Exercise aim → The answer is to be all of the data below, reproduced exactly.

Data segment →
*** Block opens ***

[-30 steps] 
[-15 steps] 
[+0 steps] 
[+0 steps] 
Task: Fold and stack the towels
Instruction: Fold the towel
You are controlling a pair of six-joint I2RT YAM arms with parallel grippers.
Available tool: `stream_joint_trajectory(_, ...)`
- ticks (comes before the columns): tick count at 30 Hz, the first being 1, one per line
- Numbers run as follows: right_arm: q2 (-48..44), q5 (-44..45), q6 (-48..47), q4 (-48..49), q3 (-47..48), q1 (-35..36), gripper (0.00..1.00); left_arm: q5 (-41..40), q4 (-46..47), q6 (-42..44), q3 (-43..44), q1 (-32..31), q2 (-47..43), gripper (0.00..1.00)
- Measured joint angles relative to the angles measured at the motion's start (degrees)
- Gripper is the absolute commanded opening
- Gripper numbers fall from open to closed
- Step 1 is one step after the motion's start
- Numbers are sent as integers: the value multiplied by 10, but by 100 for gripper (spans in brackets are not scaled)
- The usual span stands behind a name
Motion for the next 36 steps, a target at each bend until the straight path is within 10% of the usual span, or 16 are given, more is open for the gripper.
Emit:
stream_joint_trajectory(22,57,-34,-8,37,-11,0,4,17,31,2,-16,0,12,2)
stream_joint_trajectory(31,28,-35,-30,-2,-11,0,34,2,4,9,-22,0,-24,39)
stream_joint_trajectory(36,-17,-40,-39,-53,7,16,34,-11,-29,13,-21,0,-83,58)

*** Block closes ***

Exercise answer →
[-30 steps] 
[-15 steps] 
[+0 steps] 
[+0 steps] 
Task: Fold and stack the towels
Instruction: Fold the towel
You are controlling a pair of six-joint I2RT YAM arms with parallel grippers.
Available tool: `stream_joint_trajectory(_, ...)`
- ticks (comes before the columns): tick count at 30 Hz, the first being 1, one per line
- Numbers run as follows: right_arm: q2 (-48..44), q5 (-44..45), q6 (-48..47), q4 (-48..49), q3 (-47..48), q1 (-35..36), gripper (0.00..1.00); left_arm: q5 (-41..40), q4 (-46..47), q6 (-42..44), q3 (-43..44), q1 (-32..31), q2 (-47..43), gripper (0.00..1.00)
- Measured joint angles relative to the angles measured at the motion's start (degrees)
- Gripper is the absolute commanded opening
- Gripper numbers fall from open to closed
- Step 1 is one step after the motion's start
- Numbers are sent as integers: the value multiplied by 10, but by 100 for gripper (spans in brackets are not scaled)
- The usual span stands behind a name
Motion for the next 36 steps, a target at each bend until the straight path is within 10% of the usual span, or 16 are given, more is open for the gripper.
Emit:
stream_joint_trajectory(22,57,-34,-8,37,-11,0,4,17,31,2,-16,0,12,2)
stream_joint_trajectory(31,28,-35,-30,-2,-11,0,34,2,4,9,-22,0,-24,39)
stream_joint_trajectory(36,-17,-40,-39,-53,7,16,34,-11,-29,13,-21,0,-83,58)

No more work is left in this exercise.